Solo – Langkah panjang tampaknya memang harus ditempuh kalangan eksportir mebel demi mendapatkan sertifikat Sistem Verifikasi Legalitas Kayu (SVLK) dari pemerintah. Mengingat sejauh ini pelaku usaha mebel masih terganjal sejumlah dokumen teknis yang menyangkut perizinan.
Selain dokumen-dokumen yang menyangkut legalitas perusahaan, Wakil Ketua Asosiasi Industri Permebelan dan Kerajinan Indonesia (Asmindo) Komda Soloraya, Adi Dharma Santoso, menyebut eksportir juga harus melekatkan dokumen lacak balak (chain of custody) sebagai kelengkapan proses sertifikasi.

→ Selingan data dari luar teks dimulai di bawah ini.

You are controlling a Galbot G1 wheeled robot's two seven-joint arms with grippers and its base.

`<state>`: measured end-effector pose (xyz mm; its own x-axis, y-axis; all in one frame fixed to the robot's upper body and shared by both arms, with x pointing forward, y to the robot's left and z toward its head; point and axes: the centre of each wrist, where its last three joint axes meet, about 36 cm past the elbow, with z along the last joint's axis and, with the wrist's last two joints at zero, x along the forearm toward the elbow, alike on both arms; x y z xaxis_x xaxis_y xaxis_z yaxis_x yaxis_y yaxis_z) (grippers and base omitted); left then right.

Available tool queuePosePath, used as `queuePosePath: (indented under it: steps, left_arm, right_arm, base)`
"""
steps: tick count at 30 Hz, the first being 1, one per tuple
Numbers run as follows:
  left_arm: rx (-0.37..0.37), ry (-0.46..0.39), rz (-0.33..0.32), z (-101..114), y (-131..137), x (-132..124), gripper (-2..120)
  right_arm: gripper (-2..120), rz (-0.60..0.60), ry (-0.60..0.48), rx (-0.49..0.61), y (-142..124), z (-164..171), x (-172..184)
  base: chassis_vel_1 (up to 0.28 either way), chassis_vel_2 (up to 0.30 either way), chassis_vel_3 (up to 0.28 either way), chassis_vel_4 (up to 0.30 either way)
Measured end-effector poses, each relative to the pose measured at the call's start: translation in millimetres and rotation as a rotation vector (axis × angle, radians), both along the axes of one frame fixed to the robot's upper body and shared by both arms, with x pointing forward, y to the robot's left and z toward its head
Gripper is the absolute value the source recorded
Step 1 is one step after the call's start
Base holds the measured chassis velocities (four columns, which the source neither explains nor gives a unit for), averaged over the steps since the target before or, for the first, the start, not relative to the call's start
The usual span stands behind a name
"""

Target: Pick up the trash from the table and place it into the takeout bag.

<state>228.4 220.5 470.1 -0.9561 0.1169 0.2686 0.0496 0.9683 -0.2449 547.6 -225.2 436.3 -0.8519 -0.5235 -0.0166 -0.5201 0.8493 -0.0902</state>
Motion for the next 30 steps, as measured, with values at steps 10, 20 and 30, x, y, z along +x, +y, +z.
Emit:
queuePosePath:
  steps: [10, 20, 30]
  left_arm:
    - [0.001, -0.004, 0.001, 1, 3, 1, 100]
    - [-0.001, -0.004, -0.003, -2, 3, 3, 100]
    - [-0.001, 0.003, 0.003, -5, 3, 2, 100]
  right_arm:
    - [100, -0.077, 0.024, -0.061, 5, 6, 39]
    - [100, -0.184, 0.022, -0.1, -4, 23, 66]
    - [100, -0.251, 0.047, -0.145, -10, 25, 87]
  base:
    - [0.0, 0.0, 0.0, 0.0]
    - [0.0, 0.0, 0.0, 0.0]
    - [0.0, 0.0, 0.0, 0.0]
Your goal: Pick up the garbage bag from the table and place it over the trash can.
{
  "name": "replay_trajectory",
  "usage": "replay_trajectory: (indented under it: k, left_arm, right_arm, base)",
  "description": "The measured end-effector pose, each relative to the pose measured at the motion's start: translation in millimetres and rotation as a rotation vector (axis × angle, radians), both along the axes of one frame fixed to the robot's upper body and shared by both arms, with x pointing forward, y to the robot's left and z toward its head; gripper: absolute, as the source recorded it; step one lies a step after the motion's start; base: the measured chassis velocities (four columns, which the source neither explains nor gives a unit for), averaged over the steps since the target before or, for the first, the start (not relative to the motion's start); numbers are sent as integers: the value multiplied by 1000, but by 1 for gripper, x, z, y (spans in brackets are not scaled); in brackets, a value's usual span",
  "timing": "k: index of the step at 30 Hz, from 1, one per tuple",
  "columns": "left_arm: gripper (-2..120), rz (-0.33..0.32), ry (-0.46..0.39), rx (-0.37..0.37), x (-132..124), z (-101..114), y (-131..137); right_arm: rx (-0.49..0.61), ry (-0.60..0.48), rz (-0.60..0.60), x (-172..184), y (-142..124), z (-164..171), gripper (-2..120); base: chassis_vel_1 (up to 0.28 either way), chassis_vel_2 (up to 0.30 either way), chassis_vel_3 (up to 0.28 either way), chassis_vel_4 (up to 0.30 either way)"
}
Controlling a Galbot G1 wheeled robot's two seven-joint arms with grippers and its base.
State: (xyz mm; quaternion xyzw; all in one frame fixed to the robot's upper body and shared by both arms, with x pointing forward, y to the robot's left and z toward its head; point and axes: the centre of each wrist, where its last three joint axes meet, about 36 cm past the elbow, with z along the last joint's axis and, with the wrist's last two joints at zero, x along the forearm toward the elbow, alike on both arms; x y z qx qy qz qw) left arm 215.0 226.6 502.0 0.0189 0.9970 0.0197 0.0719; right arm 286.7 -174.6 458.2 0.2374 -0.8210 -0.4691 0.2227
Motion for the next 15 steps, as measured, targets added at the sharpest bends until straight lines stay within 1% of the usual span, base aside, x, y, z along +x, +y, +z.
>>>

“Hal-hal itu yang menjadi kendala dalam grup, disamping memang masih ada kendala manajerial. Bagaimana memformulasikan sistem dari sekian banyak perusahaan yang disatukan dalam satu manajerial,” katanya, saat ditemui wartawan, di sela-sela acara Persiapan Pilot Project Nasional Penerapan SVLK secara Grup, di Graha Sabha Buana, Selasa (20/11).
Oleh sebab itu, guna memuluskan langkah sertifikasi perlu adanya dukungan pemerintah daerah terkait proses perizinan dokumen legal perusahaan. Mengingat hingga kini masih ada kabupaten yang menerapkan prosedur berbelit dan mahal dalam pelayanan dokumen usaha.
Koordinator Kelompok SVLK, Zakki Riyan Isnaini, membenarkan saat ini kendala utama sertifikasi SVLK tidak jauh dari dokumen legal formal perusahaan. Pelaku ekspor mebel harus memegang dokumen Eksportir Terdaftar Produk Industri Kayu (ETPIK). Sementara untuk mendapatkannya, eksportir setidaknya harus mengantongi sejumlah dokumen legal seperti HO, SIUP, TDP, NPWP dan IUI.
Sementara itu, persyaratan yang dibutuhkan untuk bisa mengikuti sertifikasi secara kolektif (grup), setidaknya pelaku usaha harus sudah memiliki surat tanda daftar industri (TDI). Di sisi lain, sistem sertifikasi secara grup ini hanya boleh diikuti pelaku UKM dengan omzet usaha di bawah Rp 200 juta di luar tanah dan bangunan.